Vicki grew up the daughter of a gay single mom turned pastor in Akron, Ohio, where she helped take care of her two younger brothers, an experience that provided fodder for a number of short stories and scripts. Her infatuation with storytelling began at the age of five when she sent a love letter to Donny Osmond, and since then she has worked an eclectic mix of jobs to support her writing habit, including 4 years in the U.S. Navy tracking nuclear submarines on a tiny island called Adak, Alaska, assistant to a very eccentric New York City artist, and a brief bout as the world’s worst waitress. Vicki studied music performance and education at Akron University before making the move to New York University, where she earned her BFA in Film & Television Production. During her studies at NYU she interned as assistant to the editor for Ken Burns’ production of THE WEST. She wrote, directed, and produced several shorts, including her thesis film OLDER, which went on to screen at the Tribeca Underground Film Festival and won 2nd place in the Pioneer Theatre Short Film Slam in New York City.

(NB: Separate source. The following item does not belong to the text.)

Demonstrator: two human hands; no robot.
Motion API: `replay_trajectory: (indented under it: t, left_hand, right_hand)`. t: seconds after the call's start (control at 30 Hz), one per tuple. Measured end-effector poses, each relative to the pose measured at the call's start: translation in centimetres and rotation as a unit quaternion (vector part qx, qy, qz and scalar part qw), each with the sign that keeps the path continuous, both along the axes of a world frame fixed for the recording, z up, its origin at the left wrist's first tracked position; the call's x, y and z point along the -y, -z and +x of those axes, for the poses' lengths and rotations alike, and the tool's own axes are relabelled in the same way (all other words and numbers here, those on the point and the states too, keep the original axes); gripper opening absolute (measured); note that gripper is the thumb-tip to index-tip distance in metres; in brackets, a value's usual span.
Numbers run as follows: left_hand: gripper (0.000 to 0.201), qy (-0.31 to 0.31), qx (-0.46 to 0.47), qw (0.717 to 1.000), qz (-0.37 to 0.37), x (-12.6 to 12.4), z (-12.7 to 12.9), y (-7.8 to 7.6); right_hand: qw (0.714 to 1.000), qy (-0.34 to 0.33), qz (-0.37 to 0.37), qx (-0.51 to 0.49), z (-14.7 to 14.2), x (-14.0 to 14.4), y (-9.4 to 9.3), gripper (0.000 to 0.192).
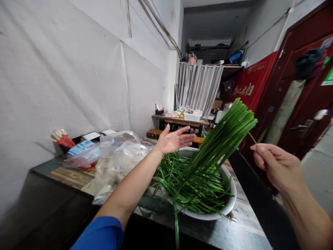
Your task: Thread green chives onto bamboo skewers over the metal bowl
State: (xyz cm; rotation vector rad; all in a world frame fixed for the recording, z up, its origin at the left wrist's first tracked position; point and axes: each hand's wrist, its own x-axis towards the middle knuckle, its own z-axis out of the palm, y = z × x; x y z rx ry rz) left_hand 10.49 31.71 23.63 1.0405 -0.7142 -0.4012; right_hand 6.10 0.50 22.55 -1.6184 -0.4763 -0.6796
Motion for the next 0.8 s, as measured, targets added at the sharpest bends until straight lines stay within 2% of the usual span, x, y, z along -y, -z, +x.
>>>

After graduating from NYU, Vicki joined Rigas Entertainment as assistant to the Director of Development, helping in the development of feature films with directors Peter Cattaneo (The Full Monty) and Maggie Greenwald (SongCatcher). In 2005 Vicki began shooting a documentary about her mother’s struggle to reconcile her faith as a pastor with her advancing Alzheimer’s. The project is currently in post-production and has garnered the support of GLAAD (Gay & Lesbian Alliance Against Defamation). In 2007 Vicki’s screenplay LOVED ONES placed in the top 5 of the Bluecat Screenplay Competition and won Screenplay Live at the Rochester Film Festival. Her works have placed in several other competitions, including Women in Film, Chesterfield, and American Zoetrope. Vicki’s credits include a teen comedy for Applause Films and radio scripts for Wynton Marsalis, Director of Jazz At Lincoln Center.
Vicki lives and works as a writer, filmmaker, and web producer in New Jersey. She is still waiting for Donny’s response.